DROGUES / Pourquoi les Français se dopent pour supporter leur boulot ?

Chercheurs, psychologues et professeurs nous ont éclairé sur l’évolution de la consommation de drogues liée à un contexte professionnel.

Autres drogues

VICE : Qu’est-ce que vous a donné envie de faire cet ouvrage ?
Dominique Lhuilier :
 Dans le monde du travail, quand on parle de consommation de substances psychoactives, on parle toujours d’addiction – donc de la pathologie, avec la figure dominante de l’alcoolique. On s’est dit que ce n’était plus la réalité, que les consommations n’étaient pas seulement liées à des problématiques personnelles. Il faut remettre ça dans le contexte professionnel. On ne consomme plus de la même manière, plus les mêmes produits, et cela est clairement à mettre en perspective avec les évolutions du travail. Simple exemple : la pression à fumer. Au travail, fumer est l’assurance de bénéficier d’une pause dans un emploi du temps qui ne bénéficie d’aucune respiration. On va fumer pour respirer, en un sens.

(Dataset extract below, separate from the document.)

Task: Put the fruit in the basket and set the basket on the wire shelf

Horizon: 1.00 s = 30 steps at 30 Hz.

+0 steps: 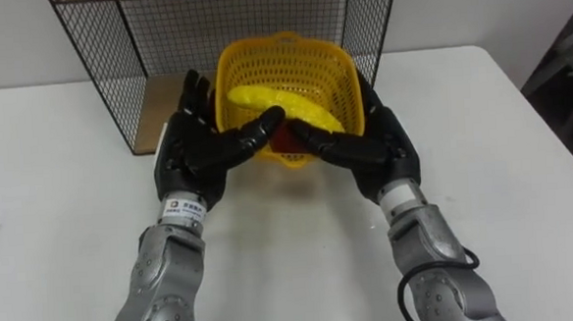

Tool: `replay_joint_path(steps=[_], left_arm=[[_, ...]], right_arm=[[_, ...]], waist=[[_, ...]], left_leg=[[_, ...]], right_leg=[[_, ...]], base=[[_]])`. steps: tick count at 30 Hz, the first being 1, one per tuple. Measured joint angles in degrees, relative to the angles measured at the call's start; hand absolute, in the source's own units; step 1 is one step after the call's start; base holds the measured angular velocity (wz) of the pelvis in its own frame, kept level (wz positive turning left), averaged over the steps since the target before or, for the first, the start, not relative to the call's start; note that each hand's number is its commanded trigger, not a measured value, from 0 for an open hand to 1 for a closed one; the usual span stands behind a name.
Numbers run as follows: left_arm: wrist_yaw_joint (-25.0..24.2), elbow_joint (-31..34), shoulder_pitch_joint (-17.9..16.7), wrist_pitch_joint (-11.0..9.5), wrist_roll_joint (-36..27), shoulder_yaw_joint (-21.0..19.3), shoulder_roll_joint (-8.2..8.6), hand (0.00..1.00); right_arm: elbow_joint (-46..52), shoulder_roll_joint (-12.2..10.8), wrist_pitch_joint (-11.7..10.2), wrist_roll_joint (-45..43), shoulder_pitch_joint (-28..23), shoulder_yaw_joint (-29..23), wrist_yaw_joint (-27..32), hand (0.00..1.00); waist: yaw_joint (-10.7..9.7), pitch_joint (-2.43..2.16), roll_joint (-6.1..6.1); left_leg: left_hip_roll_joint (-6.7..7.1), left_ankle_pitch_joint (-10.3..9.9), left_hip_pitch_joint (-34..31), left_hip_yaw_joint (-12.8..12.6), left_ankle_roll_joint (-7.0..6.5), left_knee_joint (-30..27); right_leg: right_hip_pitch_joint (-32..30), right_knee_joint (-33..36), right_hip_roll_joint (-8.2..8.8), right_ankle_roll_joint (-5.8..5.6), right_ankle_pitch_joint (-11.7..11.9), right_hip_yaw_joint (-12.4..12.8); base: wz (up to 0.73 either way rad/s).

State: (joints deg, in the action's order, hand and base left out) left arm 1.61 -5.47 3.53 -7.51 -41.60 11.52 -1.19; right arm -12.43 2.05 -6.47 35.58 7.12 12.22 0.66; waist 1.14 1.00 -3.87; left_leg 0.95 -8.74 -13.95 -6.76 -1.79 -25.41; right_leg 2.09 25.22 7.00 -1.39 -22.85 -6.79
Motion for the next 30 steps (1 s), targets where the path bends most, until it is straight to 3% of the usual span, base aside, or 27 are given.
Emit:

Renaud Crespin : On se demandait comment documenter des usages, sans pour autant dire qu’il y a un énorme problème et qu’il faut réprimer davantage. Une des forces de l’ouvrage est de « suspendre » l’idée selon laquelle les usages de produits psychoactifs sont forcément nuisibles pour le travail, afin d’interroger comment ces produits très divers peuvent être perçus et utilisés comme des ressources dans le travail. Ça n’a pas été simple de proposer ce déplacement, alors que c’est ce qu’on a pu voir dans la diversité des gens qu’on a rencontré. Ceux qui ont un problème avec la drogue sont une partie infime des situations qu’on a pu observer.

Gladys Lutz : Nous avons voulu prendre le temps d’étudier toutes les drogues, licites ou illicites, et leurs effets – à la fois remèdes et poisons. Nous avons fait face à des résistances en décidant de poser la question de la drogue comme ressource, et d’inclure les médicaments psychotropes dans notre recherche. C’est pourtant bien ce qu’ils sont. Historiquement, la plupart de ces produits synthétiques sont issus de l’isolement des principes actifs du pavot, de la coca ou du cannabis, les panacées des sociétés humaines ancestrales. Nous avons décidé de sortir des typologies réglementaires, des compromis sociaux qui organisent les choses, et d’essayer de voir ce qui se passe, quel que soit le produit.

Quelles sont les fonctions de la drogue au travail, selon vos observations ?
Renaud Crespin : 
On a choisi le terme « se doper ». D’où vient ce mot ? Selon l’origine néerlandaise qui a circulé aux États-Unis, cela implique d’ajouter quelque chose à un produit alimentaire pour lui donner un peu plus de consistance. Se doper, c’était souvent rajouter du sucre dans la soupe pour aller au travail, donc c’est bien ce sujet-là : en rajouter pour pouvoir travailler.

Gilles Amado : Le dopage sportif, le plus médiatisé, doit être considéré comme emblématique du monde du travail. Pour le sportif de haut niveau, c’est la performance qui compte et le dopage auquel il se soumet (ou auquel il est soumis) implique généralement tout un système. On retrouve trois grandes fonctions de ces produits dopants : l’aide à la performance, la détente et l’intégration sociale – fonctions qui sont aussi celles que remplissent ces produits au sein des entreprises.

Dominique Lhuilier : Il y a aussi une fonction anesthésiante. On consomme des médicaments parce qu’on sait qu’on va travailler ou pour calmer la douleur, tout comme l’alcool calme la peur, surtout dans les professions dites à risque. Aujourd’hui, il y a moins de consommations collectives d’alcool au travail, puisqu’il y a des risques de sanctions, mais il y a des consommations plus solitaires, hors du travail.